Records from a data source
☆ ☆ ☆ ☆ ☆
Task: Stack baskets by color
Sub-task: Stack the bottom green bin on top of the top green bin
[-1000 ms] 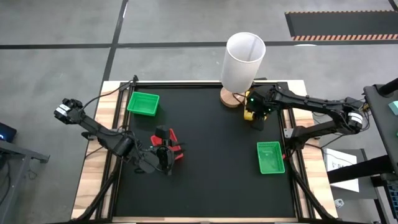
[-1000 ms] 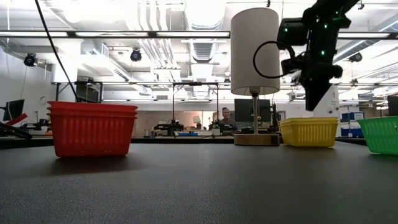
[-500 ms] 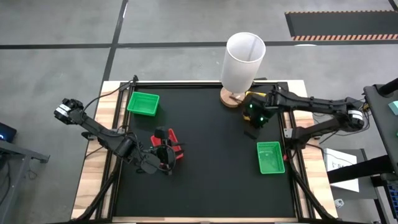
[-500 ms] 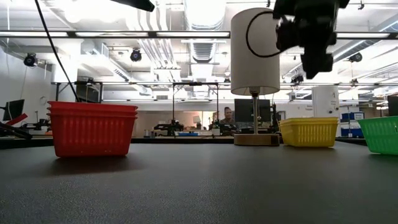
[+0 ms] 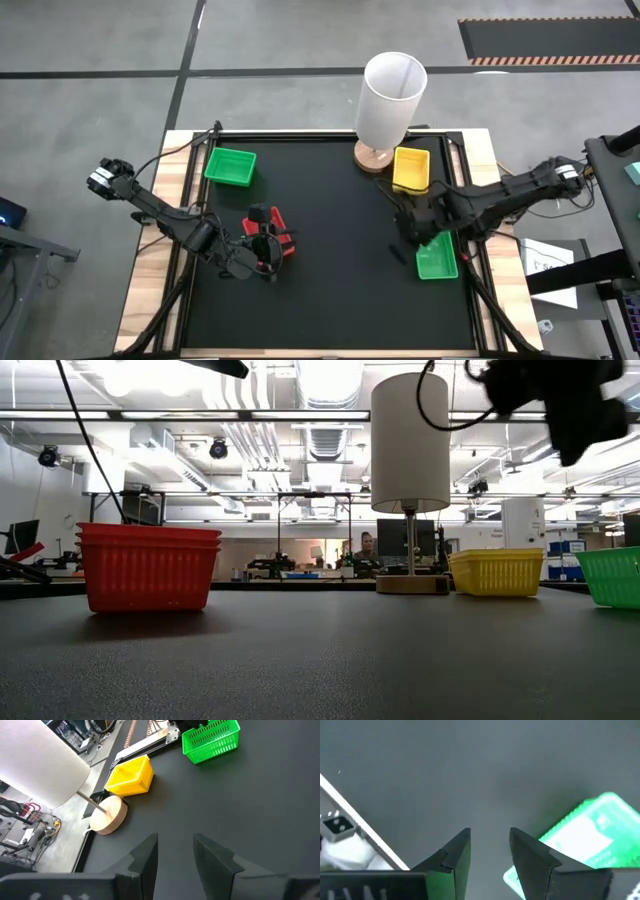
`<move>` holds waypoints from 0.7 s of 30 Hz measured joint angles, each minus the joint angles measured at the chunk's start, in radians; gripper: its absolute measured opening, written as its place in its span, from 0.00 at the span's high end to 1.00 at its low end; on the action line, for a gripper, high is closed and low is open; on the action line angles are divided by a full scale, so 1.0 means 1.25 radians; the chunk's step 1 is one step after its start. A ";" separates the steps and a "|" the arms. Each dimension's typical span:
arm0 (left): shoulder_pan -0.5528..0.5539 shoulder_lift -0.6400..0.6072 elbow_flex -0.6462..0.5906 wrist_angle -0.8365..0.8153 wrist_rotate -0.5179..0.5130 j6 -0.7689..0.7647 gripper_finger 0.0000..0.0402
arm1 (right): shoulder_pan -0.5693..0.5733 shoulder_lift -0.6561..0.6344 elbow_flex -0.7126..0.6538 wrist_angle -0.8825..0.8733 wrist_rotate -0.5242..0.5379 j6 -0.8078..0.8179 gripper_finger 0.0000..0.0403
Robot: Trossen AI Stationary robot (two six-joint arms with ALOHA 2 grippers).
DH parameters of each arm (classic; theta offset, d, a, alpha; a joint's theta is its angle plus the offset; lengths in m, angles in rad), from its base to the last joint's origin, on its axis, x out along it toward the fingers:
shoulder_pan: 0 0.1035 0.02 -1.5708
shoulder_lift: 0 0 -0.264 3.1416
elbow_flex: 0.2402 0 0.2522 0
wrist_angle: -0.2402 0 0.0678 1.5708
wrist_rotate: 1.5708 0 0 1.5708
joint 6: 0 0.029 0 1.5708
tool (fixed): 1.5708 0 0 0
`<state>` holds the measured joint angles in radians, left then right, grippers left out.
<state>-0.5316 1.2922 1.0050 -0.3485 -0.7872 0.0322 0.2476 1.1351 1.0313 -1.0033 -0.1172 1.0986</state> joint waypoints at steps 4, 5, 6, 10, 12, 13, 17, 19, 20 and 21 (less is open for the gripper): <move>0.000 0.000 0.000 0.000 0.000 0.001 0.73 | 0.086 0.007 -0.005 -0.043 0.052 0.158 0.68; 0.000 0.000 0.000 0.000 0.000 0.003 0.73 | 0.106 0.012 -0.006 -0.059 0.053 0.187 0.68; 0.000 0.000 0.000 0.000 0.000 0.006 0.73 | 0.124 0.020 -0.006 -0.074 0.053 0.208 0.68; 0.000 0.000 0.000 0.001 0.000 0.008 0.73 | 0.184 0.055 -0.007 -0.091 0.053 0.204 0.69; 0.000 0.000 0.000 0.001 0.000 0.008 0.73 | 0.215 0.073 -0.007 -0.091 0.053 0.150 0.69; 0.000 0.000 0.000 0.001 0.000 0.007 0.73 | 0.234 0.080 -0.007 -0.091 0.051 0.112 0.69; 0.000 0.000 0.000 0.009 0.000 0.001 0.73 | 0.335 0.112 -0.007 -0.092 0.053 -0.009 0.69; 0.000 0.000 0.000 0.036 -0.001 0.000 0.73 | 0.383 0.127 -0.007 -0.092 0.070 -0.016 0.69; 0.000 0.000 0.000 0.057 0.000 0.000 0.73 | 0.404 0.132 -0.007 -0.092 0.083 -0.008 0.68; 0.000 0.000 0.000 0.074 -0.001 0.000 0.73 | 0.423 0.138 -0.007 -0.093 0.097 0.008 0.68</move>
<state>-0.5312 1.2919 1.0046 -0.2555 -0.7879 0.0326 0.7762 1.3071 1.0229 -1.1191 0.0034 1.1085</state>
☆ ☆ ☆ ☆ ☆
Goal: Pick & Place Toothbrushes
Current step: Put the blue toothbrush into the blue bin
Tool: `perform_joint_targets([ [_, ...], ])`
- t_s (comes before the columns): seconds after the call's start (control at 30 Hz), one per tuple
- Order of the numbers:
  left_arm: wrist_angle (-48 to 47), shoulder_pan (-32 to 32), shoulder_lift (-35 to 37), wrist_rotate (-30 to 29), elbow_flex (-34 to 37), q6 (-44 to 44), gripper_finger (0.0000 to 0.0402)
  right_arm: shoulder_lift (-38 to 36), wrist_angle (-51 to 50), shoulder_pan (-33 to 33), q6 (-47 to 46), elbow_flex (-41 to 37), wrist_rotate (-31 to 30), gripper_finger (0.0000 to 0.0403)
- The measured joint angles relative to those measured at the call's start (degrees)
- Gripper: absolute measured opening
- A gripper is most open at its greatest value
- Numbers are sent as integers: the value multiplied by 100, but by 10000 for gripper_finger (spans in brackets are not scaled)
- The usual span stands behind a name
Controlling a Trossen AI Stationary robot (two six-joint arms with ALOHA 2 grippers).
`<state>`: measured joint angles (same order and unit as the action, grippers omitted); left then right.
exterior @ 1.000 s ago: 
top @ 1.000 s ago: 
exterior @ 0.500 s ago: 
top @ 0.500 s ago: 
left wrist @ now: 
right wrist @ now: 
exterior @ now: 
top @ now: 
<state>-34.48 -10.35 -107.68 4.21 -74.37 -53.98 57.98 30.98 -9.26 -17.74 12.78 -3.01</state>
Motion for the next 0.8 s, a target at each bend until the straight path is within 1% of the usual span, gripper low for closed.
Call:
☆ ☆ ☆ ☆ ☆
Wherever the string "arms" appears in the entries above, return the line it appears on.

`<move>` holds waypoints from 0.7 s of 30 Hz measured joint angles, each minus the joint angles measured at the chunk's start, in radians; gripper: its absolute measured opening, written as its place in its span, from 0.00 at the span's high end to 1.00 at its low end; on the action line, for a gripper, high is closed and low is open; on the action line angles are divided by a full scale, so 1.0 means 1.25 radians; the chunk's step 1 is one step after its start. A ";" separates the steps and a "|" the arms. Each dimension's typical span:
Robot: Trossen AI Stationary robot (two six-joint arms with ALOHA 2 grippers).
Controlling a Trossen AI Stationary robot (two six-joint arms with ALOHA 2 grippers).

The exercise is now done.